Will I not be able to remote desktop connection onto this server? Or will I be responsible for getting server licensing for each user, or will it check for certain product keys and not allow users to log in?

Any help with be very helpful.
Thank you


----------



## Rockn (Jul 29, 2001)

You still need to purchase licenses. Contact Microsoft to see exactly what you will need for your situation.


----------



## hyeedo (May 23, 2007)

What will happen if I change the license to per user


----------



## Rockn (Jul 29, 2001)

Have you even purchased licenses? It will make no difference if you haven't because your users will not be able to connect.


----------



## hyeedo (May 23, 2007)

The server said it came with 5 cals.
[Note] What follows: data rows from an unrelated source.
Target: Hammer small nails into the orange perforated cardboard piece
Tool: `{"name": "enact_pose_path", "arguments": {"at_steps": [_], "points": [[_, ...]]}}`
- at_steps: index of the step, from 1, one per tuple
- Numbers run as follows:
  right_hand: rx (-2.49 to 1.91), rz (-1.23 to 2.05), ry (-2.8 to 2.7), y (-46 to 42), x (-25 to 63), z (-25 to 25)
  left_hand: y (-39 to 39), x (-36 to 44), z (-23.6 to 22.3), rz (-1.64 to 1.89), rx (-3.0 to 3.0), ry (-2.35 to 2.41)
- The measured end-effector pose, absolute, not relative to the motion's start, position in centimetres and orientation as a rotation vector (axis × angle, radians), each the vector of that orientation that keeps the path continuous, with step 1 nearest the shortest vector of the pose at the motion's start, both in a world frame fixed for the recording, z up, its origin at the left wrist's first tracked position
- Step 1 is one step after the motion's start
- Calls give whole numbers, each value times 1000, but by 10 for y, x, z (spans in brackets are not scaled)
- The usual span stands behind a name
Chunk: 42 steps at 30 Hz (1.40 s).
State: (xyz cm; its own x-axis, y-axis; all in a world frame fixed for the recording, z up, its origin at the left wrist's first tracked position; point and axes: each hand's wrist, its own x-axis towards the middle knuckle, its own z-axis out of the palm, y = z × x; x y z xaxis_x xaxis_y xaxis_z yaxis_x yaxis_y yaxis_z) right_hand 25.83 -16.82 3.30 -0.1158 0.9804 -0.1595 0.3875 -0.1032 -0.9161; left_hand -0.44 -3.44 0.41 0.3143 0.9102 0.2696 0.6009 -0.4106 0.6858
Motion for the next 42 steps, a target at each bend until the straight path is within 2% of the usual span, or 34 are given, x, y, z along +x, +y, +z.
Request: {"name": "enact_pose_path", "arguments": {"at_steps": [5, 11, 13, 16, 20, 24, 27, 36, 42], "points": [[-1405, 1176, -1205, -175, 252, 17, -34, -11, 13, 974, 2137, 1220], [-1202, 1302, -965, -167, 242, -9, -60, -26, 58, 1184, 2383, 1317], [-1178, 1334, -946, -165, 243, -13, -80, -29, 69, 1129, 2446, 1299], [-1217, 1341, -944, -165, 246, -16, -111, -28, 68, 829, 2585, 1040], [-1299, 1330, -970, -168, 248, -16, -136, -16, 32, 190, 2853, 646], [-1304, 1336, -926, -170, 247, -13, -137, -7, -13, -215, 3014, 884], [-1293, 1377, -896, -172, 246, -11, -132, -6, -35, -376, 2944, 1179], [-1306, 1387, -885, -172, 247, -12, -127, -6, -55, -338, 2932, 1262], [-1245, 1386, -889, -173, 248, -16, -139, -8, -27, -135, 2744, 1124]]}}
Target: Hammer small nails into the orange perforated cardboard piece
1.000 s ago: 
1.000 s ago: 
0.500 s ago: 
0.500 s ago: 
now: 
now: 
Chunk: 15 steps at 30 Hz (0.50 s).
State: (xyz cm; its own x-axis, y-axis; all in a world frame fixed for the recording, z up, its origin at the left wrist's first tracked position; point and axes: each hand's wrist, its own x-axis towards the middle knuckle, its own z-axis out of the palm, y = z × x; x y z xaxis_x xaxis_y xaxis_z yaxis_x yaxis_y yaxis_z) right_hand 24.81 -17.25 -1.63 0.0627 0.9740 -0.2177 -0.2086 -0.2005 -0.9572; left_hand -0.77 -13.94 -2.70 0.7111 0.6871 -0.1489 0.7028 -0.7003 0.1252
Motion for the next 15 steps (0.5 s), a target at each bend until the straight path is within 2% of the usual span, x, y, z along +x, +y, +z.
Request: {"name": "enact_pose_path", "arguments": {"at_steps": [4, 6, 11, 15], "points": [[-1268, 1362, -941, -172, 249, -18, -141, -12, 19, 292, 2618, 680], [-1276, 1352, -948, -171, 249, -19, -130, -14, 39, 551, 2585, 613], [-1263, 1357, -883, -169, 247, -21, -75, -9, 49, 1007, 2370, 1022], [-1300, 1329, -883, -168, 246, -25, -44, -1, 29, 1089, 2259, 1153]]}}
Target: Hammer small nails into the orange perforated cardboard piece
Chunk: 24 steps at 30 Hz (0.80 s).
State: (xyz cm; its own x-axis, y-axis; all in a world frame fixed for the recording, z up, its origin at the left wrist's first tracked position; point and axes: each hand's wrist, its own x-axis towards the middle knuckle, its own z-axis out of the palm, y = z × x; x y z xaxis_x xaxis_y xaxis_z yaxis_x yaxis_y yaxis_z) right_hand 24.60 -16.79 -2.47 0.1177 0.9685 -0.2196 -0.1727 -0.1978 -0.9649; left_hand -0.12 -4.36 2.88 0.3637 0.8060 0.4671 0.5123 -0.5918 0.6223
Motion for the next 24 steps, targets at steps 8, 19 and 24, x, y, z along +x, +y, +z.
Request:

Does that mean anything?


----------



## Rockn (Jul 29, 2001)

TS cals are different than user cals. Not the same thing


----------



## hyeedo (May 23, 2007)

So once the trial expires no user will be able to remote desktop connection onto the server right?


----------



## Rockn (Jul 29, 2001)

That is correct.


----------



## hyeedo (May 23, 2007)

What about if i change it to per user licensing mode?


----------



## Rockn (Jul 29, 2001)

I believe I already answered that question. You will still be in the same boat unless you purchase the appropriate licenses.


----------



## hyeedo (May 23, 2007)

I deleted terminal services and it allows me to remote desktop connection without issues. I tried 2 computers together and it also worked.
No need for any licenses.


----------



## Rockn (Jul 29, 2001)

It will allow 2 concurrent sessions under an admin account. You will need licensing if you are connecting users from the outside world into your LAN.


----------



## hyeedo (May 23, 2007)

Remote desktop connection allows up to 2 connections + console without any extra licensing. It says it in the help and support place.


----------



## Rockn (Jul 29, 2001)

I realize this, but it is not terminal services then, just RDP connections. Any more than two concurrent connections and it will not allow any further access.


----------



## hyeedo (May 23, 2007)

Sorry to bother you further but
How is terminal services different from remote desktop connection as far as using the applications?
After updating the billing program I get "runtime errors" when I use the program from any user besides administrator whether on the server or on RDC.
Would this be from having no terminal services or from the application.


----------



## rojo_72 (Feb 13, 2012)

The issues you are seeing may be due to the fact that some applications require a separate license for use with Terminal Server or Citrix. Check with the software manufacturer. To answer your other question, Remote Desktop is simply the newer name for Terminal Services. They both should operate the same.


----------